It may not be out for another 17 months, but Christopher Nolan’s elaborate sci-fi project “Interstellar” is already — inevitably — generating enough excitement that any detail of its production is being seized upon by a ravenous internet. As these details go, the announcement that Hans Zimmer will be scoring the epic isn’t news so much as a virtual given, but it’s good to have it confirmed.
Also confirmed today (though reported a few months ago): the film’s release date of November 7, 2014. That will make it the first Nolan film to open outside the summer movie season since 2006’s “The Prestige.” “Insterstellar” will surely bring some blockbuster heat to the cooler weather, then, but could that date also make it a more viable awards season play?

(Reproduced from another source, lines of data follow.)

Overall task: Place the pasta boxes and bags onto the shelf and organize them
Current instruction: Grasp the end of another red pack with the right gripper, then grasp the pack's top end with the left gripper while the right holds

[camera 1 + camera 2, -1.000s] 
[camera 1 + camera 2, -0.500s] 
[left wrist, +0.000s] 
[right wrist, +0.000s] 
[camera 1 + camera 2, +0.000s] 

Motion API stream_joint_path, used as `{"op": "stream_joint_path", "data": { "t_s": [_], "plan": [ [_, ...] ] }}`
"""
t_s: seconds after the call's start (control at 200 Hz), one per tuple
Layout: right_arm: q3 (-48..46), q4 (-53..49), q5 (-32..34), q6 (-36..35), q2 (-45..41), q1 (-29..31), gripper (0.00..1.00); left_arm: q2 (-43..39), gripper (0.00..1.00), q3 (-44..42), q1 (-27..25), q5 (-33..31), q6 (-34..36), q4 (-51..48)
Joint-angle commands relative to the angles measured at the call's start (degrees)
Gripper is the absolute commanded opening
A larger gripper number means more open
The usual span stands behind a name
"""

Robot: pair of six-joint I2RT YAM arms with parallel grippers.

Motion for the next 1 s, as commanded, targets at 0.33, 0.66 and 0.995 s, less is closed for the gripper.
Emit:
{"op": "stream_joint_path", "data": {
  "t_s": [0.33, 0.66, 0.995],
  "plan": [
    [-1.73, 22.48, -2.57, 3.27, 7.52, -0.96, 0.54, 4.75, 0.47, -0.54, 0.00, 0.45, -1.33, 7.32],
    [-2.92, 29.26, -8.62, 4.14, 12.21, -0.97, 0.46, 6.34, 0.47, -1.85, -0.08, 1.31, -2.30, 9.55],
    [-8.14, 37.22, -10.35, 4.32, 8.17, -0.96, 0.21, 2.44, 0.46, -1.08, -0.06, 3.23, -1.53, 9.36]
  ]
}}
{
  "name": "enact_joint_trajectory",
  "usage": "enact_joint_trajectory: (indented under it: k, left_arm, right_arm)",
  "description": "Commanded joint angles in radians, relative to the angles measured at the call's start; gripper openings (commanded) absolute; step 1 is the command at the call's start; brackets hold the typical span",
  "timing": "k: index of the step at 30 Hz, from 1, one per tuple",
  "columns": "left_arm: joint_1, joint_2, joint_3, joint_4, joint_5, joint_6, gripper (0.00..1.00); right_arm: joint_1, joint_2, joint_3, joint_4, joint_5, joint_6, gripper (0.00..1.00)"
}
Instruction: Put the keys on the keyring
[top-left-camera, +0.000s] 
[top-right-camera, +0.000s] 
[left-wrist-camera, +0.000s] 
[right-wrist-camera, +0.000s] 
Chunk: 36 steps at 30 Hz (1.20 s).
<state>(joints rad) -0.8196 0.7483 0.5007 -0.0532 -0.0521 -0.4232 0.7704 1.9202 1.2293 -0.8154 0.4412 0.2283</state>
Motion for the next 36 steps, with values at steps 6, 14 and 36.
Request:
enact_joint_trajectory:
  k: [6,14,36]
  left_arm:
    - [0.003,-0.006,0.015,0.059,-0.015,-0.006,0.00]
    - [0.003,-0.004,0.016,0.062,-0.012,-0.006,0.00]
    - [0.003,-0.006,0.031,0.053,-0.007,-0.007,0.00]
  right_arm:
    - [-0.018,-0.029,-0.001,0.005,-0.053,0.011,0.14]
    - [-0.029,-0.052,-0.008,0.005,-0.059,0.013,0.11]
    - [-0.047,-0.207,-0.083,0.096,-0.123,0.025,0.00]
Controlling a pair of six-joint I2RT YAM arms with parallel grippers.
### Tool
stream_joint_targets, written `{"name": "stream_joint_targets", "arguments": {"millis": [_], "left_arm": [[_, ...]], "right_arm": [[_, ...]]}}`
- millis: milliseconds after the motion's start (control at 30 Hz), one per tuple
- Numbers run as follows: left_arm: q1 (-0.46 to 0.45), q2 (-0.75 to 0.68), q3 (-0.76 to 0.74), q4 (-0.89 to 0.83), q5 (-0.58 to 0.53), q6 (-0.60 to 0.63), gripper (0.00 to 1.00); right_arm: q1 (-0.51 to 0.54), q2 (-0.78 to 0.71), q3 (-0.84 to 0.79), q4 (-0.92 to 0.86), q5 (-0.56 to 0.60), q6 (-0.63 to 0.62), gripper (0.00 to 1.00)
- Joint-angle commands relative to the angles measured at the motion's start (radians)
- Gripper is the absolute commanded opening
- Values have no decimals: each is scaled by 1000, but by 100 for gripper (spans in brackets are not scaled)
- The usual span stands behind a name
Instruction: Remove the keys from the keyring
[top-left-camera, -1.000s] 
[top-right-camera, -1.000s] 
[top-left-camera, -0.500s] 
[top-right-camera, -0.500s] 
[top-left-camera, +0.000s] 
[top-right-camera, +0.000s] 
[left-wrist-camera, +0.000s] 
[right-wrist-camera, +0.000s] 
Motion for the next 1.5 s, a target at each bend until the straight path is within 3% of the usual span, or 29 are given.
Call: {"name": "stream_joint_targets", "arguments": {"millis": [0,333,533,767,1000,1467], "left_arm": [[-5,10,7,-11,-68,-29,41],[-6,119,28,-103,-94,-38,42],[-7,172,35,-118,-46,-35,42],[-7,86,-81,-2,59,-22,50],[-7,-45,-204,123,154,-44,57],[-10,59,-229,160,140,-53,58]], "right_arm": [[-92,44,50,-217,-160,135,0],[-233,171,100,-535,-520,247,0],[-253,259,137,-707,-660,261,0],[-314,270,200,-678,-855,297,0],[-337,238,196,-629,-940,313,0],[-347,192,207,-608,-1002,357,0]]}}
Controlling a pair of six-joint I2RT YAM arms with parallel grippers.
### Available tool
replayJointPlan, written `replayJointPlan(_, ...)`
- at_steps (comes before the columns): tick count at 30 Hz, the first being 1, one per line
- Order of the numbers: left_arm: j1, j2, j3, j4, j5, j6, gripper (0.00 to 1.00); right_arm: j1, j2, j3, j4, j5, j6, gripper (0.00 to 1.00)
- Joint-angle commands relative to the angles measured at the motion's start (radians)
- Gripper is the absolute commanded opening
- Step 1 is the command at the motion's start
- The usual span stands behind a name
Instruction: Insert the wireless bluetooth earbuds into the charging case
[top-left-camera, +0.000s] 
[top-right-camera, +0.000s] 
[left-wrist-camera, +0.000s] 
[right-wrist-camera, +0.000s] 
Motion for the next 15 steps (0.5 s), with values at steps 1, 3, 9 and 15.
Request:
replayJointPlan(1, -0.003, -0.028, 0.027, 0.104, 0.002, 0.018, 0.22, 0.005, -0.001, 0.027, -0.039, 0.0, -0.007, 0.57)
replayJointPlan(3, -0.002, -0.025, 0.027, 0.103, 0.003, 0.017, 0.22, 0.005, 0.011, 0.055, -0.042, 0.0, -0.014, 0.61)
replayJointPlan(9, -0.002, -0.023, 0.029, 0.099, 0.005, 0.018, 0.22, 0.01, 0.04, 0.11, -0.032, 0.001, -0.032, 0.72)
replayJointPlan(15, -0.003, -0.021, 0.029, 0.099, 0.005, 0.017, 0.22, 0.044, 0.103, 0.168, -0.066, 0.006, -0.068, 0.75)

Back to Zimmer, who is on board for his fifth collaboration with the big-thinking Brit. Following the news that Wally Pfister, Nolan’s regular cinematographer since “Memento,” will be sitting this one out in favor of talented Dutchman Hoyte van Hoytema (“Let the Right One In,” “Tinker Tailor Soldier Spy”), we couldn’t take all the director’s favorite collaborators for granted. (Pfister, incidentally, is unavailable because he’s working on his own directorial debut.)
Zimmer memorably scored all three entries of Nolan’s Batman trilogy (the first two in partnership with James Newton Howard) and 2010’s fantasy blockbuster “Inception” — the distinctively sonorous soundtrack of which earned Zimmer the most recent of his nine Oscar nominations. (His only win to date was for “The Lion King,” 18 years ago.)
He’s also, of course, scoring this summer’s Nolan-produced “Man of Steel” — we got an impressive tease of his work for that one a month ago. And it was at the press junket for Zack Snyder’s Superman reboot that Zimmer revealed that he’s already begun work on “Interstellar” — though he was obviously reluctant to say any more than that about a project that’s still largely shrouded in secrecy.
We know that the film, written by Nolan’s brother Jonathan, was once slated to be directed by Steven Spielberg, and that it’s based on a treatment by famed theoretical physicist Kip Thorne about a group of explorers who find a wormhole into another dimension of time and space. Matthew McConaughey, Anne Hathaway, Jessica Chastain and Michael Caine (another talisman figure for Nolan) are lined up to star.
It should provide a suitably large canvas for Zimmer’s typically robust orchestrations; I personally thought his work on “The Dark Knight Rises” disappointingly rote, but that aside, he’s provided a commanding signature sound for Nolan’s transition into “big” cinema. Quirkier British composer David Julyan, meanwhile, provided the scores for all Nolan’s more modest outings, including “Memento” and “The Prestige.” But a true Hollywood blockbuster king needs a hefty trademark composer: Zimmer, it seems, is to Nolan what John Williams is to Spielberg.